For the record, it was ONE stop sign not two. So the first time I drove by the place I thought, hey - that's a great building - I'll stop by there on the way home. Then, I got by the old guy driving 25 mph and was praying I didn't miss the light. So I followed the signs to a dead end road. But the good news is that I found a great tire swing in the winter dusky light. And I saw lots of cows and barns.
So I backtracked and realized coming at the building from another angle, it was indeed where I was supposed to be all along. Score! Old, falling down, decayed...all the things that I normally do not shoot. A challenge. I had the place to myself as the light was falling fast.
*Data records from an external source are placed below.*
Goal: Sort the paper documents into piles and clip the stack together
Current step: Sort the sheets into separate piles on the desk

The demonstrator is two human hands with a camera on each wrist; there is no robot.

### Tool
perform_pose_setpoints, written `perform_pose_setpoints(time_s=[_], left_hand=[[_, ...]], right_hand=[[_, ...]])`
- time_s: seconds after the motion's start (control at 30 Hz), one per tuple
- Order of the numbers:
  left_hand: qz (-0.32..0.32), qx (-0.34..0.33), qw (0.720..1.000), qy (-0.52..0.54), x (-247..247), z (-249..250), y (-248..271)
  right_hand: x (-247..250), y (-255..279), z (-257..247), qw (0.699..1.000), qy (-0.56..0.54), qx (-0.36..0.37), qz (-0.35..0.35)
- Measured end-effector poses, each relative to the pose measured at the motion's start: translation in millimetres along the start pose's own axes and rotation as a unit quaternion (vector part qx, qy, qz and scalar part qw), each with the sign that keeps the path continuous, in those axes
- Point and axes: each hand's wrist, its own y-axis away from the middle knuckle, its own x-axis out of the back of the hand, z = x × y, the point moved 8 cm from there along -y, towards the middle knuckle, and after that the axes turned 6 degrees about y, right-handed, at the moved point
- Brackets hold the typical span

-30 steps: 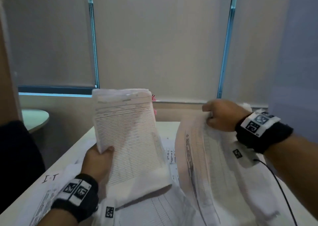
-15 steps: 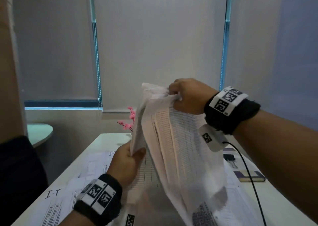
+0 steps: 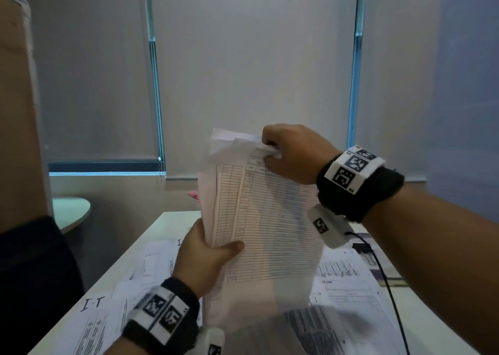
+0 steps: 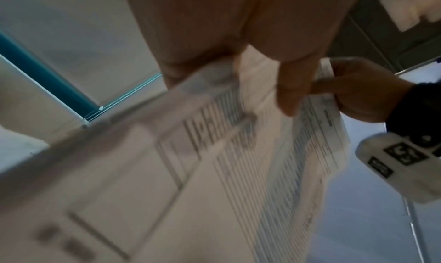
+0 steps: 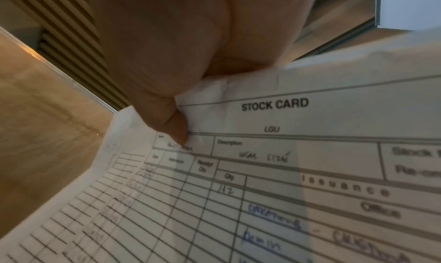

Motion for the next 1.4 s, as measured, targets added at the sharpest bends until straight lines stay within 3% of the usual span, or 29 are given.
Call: perform_pose_setpoints(time_s=[0.17, 0.23, 0.3, 0.37, 0.4, 0.47, 0.5, 0.6, 0.7, 0.8, 0.87, 0.97, 1.03, 1.07, 1.17, 1.27, 1.33, 1.4], left_hand=[[0.09, 0.013, 0.995, 0.044, 0, -18, 11], [0.096, 0.025, 0.994, 0.055, 4, -26, 12], [0.102, 0.039, 0.992, 0.066, 10, -32, 12], [0.118, 0.051, 0.988, 0.086, 19, -38, 10], [0.126, 0.055, 0.986, 0.09, 22, -39, 10], [0.124, 0.065, 0.987, 0.082, 23, -40, 11], [0.115, 0.071, 0.988, 0.078, 21, -42, 12], [0.099, 0.079, 0.99, 0.056, 15, -48, 14], [0.1, 0.056, 0.992, 0.057, 15, -43, 5], [0.084, 0.038, 0.994, 0.054, 13, -37, -3], [0.075, 0.069, 0.994, 0.037, 13, -51, -3], [0.047, 0.171, 0.984, 0.019, 10, -90, 9], [0.037, 0.206, 0.978, 0.018, 10, -103, 15], [0.042, 0.208, 0.977, 0.016, 12, -104, 16], [0.096, 0.228, 0.969, 0.007, 28, -108, 16], [0.18, 0.261, 0.947, 0.059, 47, -117, 22], [0.201, 0.286, 0.922, 0.163, 47, -130, 26], [0.173, 0.278, 0.895, 0.304, 28, -130, 26]], right_hand=[[-15, 16, -1, 0.994, -0.044, -0.026, 0.095], [-24, 32, 19, 0.977, -0.071, -0.092, 0.177], [-44, 55, 49, 0.944, -0.157, -0.198, 0.214], [-96, 82, 72, 0.874, -0.325, -0.329, 0.151], [-129, 96, 75, 0.818, -0.426, -0.37, 0.109], [-183, 117, 67, 0.701, -0.595, -0.389, 0.056], [-198, 125, 59, 0.676, -0.629, -0.382, 0.044], [-208, 132, 42, 0.708, -0.604, -0.363, 0.046], [-188, 119, 37, 0.701, -0.618, -0.342, 0.095], [-169, 101, 29, 0.716, -0.637, -0.276, 0.076], [-174, 102, 22, 0.727, -0.636, -0.255, 0.04], [-201, 123, 17, 0.754, -0.596, -0.276, -0.017], [-207, 133, 25, 0.776, -0.55, -0.309, 0.001], [-206, 135, 31, 0.772, -0.542, -0.332, 0.018], [-199, 135, 43, 0.72, -0.582, -0.373, 0.064], [-195, 132, 45, 0.638, -0.654, -0.394, 0.099], [-195, 129, 41, 0.596, -0.694, -0.388, 0.112], [-200, 129, 33, 0.562, -0.725, -0.382, 0.114]])
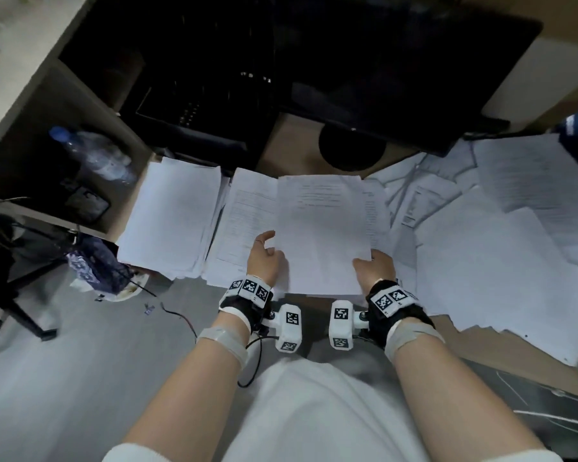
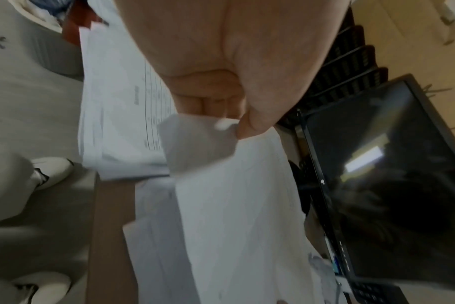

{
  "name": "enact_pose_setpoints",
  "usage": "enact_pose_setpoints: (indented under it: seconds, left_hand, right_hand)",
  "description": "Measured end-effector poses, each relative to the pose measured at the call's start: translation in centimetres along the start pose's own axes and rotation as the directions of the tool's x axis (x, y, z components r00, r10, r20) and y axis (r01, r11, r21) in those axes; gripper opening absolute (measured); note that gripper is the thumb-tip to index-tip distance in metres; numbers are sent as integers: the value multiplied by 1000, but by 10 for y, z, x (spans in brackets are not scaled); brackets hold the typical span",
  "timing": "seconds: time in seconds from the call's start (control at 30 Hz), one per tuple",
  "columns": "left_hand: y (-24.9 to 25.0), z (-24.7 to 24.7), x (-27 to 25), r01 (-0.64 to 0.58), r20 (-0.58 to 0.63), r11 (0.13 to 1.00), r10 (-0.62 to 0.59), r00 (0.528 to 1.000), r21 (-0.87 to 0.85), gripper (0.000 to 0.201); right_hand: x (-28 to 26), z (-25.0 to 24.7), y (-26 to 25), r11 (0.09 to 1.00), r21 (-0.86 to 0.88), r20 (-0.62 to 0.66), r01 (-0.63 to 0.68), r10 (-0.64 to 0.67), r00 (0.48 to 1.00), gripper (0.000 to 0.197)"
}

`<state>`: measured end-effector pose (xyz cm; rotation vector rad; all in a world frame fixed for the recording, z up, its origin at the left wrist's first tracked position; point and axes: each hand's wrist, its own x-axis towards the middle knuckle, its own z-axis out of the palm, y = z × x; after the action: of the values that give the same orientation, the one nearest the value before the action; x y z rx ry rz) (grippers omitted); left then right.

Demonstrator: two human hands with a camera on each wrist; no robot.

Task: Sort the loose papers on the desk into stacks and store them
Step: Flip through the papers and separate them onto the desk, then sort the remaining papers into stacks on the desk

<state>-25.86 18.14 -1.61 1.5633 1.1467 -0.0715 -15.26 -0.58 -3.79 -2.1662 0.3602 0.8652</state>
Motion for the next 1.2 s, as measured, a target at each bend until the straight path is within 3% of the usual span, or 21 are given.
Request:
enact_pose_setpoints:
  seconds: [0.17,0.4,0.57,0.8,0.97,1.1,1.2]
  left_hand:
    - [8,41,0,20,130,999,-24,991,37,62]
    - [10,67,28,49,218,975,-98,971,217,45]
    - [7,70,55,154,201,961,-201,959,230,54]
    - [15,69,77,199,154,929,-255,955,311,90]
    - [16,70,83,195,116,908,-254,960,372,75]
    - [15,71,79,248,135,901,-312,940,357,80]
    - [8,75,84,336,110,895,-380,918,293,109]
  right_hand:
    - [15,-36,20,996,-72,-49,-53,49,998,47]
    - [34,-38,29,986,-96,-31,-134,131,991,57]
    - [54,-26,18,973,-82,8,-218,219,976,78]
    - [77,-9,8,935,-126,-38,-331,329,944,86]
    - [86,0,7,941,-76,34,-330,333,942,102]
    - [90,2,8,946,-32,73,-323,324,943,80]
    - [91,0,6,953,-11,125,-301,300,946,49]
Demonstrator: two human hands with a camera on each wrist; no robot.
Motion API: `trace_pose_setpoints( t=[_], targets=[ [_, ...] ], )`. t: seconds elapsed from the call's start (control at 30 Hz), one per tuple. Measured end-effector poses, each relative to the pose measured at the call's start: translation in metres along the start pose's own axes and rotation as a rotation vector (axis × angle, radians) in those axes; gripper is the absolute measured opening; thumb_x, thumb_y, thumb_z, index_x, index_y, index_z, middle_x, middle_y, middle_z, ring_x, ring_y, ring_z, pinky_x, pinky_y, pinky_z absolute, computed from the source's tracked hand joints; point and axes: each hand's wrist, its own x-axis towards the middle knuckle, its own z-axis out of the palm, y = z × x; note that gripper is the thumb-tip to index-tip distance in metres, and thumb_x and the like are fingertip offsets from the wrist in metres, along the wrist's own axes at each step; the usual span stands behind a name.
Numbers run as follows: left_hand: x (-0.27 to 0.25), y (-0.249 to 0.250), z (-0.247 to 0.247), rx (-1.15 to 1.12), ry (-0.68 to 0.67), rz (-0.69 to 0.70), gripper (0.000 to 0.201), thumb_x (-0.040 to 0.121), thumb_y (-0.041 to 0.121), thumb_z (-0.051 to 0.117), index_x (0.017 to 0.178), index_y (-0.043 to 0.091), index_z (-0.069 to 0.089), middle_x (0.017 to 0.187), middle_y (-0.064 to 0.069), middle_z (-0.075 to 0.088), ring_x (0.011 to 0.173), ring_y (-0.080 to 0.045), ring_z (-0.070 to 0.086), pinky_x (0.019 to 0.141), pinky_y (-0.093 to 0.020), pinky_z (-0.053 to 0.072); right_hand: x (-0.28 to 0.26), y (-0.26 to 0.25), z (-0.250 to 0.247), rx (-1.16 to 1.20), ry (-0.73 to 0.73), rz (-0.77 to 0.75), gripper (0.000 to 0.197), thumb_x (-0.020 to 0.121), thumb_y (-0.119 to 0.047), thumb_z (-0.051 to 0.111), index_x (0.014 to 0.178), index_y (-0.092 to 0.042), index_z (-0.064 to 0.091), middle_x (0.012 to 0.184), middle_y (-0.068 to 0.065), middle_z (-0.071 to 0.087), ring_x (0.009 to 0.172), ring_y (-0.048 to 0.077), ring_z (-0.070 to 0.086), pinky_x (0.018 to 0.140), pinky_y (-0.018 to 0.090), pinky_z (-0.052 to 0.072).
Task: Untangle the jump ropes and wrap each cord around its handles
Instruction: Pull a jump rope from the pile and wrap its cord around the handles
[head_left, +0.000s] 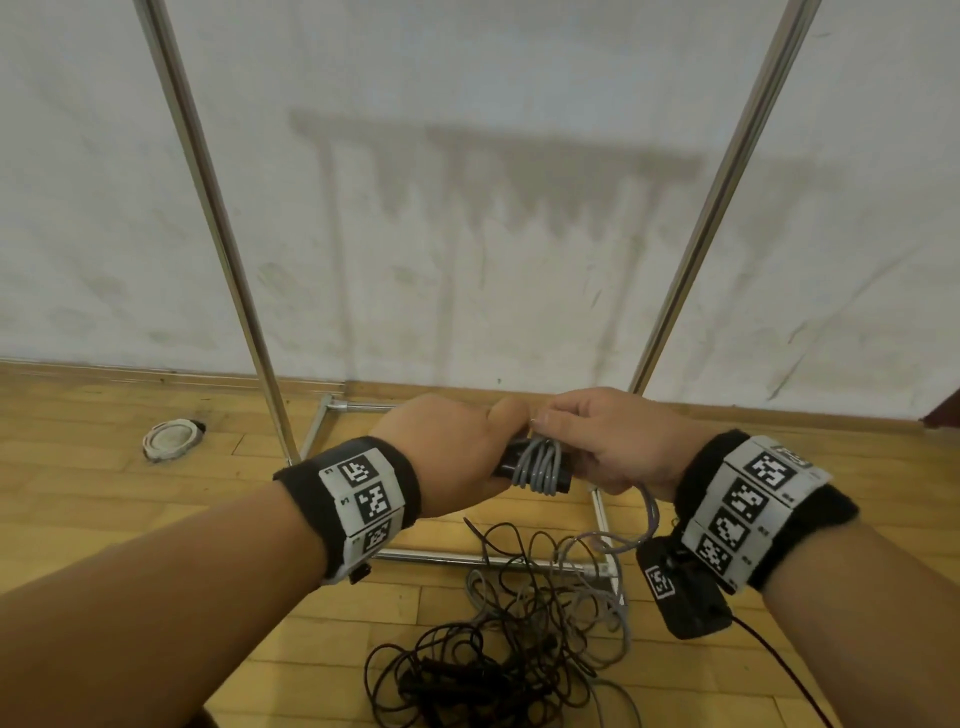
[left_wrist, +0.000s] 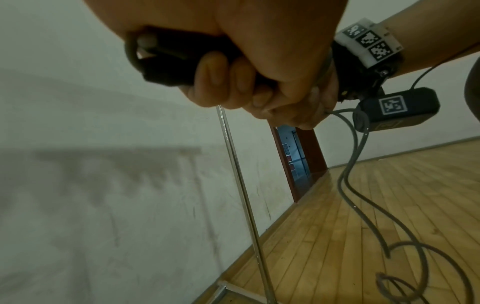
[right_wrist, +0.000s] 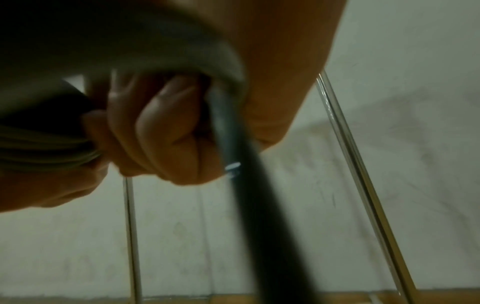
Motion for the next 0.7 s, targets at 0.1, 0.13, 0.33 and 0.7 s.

An orange sun peeked between tall hardwoods and cars crept by the one lane bridge behind me. My hands were chapped and red as the temperatures fell into the 40's (I didn't wear a coat - what?)
A guy stopped and we talked about the beauty of the place...and how it must have looked in it's glory. The farmland near the mill is gently and rolling. As I packed up my gear, including the trusty tripod, the sky turned a beautiful combination of pale blue, lavender, peach and pink. Like a soft swirl of chiffon drapped over the cloudless sky.
I drove off the mountain watching the round red balloon sinking behind the hills. A thin layer of haze making stripes across the brillance and seeping a feeling wonder deep into my bones. Sunsets like that remind me there is beauty in all the stripped colors of winter's foliage. There is color there for those that search it. And, when I think my life is stripped of some it's plumage - there is color there too. A good lesson for a Saturday afternoon. And, I'm also glad that I went as the whim struck me and didn't wait for today to "plan better." (Seize the day, right?) Today, the light is flat and overcast. It's a day to watch the dvds I rented and to make homemade chili.
In the meanttime, here are some of the shots I processed. I've made some notes on some of them.
I added texture to this shot because (if you look closely) there is a huge power line support in the background. I'm not talented enough in photoshop to wipe out the lines...so this was my best solution.
As you can see, the light was falling when I took this shot. None of the building shots were as good as my friend's. I'm not sure what to do different but it will be a good challenge for me to keep trying.
From the power of the water and the speed, I can see how this was a great site for a mill. It makes me wonder what the landscape looked like back in the day. I hope to go back in the spring with the undergrowth is not so dead and gray/brown.
I love the colors of the sky reflected on the river.
I loved this treeline I saw as I was driving home.
The eye can see 20 stops of light they say, the camera sees 5. I wish you could see all the gradiation in color on this shot. It's my favorite of the day.